Dataset records:
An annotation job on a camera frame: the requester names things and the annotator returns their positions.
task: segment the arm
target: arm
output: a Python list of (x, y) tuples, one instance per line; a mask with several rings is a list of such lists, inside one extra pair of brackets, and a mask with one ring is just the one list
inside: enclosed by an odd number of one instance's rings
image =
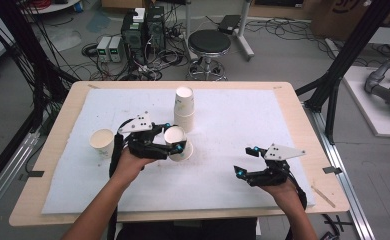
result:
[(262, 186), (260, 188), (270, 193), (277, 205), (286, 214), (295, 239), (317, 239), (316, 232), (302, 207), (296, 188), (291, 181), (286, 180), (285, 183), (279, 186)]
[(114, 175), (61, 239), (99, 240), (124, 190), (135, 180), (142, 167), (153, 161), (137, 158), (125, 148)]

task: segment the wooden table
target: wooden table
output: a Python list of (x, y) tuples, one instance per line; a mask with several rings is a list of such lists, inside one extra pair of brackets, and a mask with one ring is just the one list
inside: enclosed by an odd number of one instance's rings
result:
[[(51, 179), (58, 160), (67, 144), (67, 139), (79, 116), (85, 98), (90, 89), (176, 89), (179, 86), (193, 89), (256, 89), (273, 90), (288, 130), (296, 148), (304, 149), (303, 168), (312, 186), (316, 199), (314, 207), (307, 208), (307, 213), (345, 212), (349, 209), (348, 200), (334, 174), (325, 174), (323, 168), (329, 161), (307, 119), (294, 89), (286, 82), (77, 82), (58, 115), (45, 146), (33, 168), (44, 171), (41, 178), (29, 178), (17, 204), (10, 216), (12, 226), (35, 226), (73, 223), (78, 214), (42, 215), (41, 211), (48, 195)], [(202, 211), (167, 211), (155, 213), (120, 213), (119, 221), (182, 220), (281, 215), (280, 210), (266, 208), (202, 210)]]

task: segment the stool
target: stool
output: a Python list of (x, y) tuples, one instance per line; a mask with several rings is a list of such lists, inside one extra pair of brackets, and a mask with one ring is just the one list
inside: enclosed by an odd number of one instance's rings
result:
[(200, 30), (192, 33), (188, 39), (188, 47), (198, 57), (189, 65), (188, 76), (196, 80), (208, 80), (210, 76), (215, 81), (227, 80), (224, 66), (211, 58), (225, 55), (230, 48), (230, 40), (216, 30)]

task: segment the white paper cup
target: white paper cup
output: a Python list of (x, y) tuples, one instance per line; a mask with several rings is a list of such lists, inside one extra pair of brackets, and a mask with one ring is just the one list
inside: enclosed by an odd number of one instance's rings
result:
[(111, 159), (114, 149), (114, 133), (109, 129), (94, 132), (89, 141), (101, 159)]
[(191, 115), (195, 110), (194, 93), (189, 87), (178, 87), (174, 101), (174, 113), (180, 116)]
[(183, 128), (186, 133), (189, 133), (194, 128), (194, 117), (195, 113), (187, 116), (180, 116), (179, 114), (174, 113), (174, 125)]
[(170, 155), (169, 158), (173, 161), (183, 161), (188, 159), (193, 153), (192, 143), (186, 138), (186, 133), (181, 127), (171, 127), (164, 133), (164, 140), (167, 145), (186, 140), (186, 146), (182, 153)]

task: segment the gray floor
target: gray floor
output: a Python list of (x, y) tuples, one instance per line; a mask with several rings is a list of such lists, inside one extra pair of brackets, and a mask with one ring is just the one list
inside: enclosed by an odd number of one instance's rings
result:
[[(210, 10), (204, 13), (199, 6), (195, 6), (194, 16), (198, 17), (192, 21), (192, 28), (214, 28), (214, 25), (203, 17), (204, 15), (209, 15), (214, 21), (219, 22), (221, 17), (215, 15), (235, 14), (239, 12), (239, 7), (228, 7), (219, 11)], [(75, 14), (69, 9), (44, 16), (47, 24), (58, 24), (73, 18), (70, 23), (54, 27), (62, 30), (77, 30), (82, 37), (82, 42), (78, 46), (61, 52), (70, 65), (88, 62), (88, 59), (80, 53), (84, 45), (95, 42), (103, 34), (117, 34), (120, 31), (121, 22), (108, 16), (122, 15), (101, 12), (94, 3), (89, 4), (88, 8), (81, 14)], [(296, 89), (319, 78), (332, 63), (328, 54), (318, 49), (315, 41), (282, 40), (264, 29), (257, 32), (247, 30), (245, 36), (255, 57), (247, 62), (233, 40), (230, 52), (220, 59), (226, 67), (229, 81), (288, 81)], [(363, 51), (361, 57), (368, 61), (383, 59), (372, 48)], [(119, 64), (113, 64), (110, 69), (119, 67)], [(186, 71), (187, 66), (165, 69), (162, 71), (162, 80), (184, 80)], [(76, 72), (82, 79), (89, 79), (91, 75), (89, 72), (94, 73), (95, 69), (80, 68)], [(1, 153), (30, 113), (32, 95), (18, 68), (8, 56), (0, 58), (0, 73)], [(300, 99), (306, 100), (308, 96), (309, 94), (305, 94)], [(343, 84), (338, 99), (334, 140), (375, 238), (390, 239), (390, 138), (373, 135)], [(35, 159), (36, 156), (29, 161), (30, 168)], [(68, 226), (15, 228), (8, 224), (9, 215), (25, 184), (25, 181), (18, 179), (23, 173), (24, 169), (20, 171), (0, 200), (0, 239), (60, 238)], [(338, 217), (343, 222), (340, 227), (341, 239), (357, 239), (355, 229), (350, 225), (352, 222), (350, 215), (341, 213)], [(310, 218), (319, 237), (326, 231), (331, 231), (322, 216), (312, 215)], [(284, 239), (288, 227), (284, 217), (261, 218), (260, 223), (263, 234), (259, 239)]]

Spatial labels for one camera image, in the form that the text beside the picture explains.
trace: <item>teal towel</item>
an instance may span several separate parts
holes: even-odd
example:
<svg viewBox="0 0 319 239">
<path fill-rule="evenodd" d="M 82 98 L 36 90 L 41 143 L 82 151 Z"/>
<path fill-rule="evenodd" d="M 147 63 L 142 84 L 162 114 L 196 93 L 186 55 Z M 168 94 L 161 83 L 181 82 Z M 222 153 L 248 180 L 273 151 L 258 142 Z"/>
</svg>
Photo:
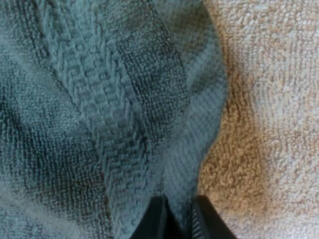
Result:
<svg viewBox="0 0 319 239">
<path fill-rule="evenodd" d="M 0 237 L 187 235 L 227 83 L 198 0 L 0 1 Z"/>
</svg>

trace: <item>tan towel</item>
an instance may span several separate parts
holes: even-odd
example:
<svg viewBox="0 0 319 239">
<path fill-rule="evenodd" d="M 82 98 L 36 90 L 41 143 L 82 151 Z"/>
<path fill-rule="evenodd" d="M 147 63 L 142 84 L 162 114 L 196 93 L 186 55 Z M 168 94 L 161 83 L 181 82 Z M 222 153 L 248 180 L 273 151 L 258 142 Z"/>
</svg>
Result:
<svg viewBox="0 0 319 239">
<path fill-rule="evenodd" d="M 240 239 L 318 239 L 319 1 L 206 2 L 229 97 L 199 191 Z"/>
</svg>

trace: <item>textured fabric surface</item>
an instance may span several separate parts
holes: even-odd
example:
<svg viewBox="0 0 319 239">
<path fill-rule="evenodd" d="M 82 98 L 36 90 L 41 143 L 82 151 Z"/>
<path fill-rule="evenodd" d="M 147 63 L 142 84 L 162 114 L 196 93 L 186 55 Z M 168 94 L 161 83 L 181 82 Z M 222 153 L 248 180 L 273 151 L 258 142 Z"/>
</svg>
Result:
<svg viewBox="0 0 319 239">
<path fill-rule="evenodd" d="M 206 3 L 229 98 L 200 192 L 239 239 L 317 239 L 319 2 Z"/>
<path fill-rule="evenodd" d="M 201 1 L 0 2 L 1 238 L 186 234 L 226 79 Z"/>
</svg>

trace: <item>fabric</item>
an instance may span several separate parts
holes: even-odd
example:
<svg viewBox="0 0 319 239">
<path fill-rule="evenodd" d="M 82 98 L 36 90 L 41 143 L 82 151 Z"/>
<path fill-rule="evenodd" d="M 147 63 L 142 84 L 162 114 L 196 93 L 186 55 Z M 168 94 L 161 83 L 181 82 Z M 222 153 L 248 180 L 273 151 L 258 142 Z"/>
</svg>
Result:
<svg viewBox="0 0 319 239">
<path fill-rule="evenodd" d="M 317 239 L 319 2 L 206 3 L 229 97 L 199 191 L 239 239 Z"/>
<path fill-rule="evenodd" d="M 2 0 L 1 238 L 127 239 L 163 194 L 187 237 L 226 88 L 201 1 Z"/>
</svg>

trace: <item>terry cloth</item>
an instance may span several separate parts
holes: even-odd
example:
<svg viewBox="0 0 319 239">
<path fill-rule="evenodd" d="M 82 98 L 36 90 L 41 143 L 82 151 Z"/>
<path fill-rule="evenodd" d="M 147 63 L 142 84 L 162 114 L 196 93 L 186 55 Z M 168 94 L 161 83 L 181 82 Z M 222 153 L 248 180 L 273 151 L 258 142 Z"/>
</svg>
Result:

Exercise goal:
Print exactly, and only, the lines from the line containing "trace: <item>fabric</item>" through the final line of the records, both included.

Result of this exercise:
trace: <item>fabric</item>
an instance may span several separate parts
holes: even-odd
example:
<svg viewBox="0 0 319 239">
<path fill-rule="evenodd" d="M 82 98 L 36 90 L 41 143 L 82 151 Z"/>
<path fill-rule="evenodd" d="M 147 63 L 142 84 L 162 114 L 196 93 L 186 55 Z M 168 94 L 161 83 L 181 82 Z M 222 153 L 248 180 L 273 151 L 258 142 Z"/>
</svg>
Result:
<svg viewBox="0 0 319 239">
<path fill-rule="evenodd" d="M 317 239 L 319 2 L 206 3 L 229 97 L 199 191 L 239 239 Z"/>
<path fill-rule="evenodd" d="M 2 0 L 1 238 L 127 239 L 163 194 L 187 237 L 226 88 L 201 1 Z"/>
</svg>

trace: <item>terry cloth</item>
an instance may span several separate parts
holes: even-odd
example:
<svg viewBox="0 0 319 239">
<path fill-rule="evenodd" d="M 82 98 L 36 90 L 41 143 L 82 151 Z"/>
<path fill-rule="evenodd" d="M 147 63 L 142 84 L 162 114 L 196 93 L 186 55 Z M 168 94 L 161 83 L 181 82 Z M 222 153 L 248 180 L 273 151 L 258 142 Z"/>
</svg>
Result:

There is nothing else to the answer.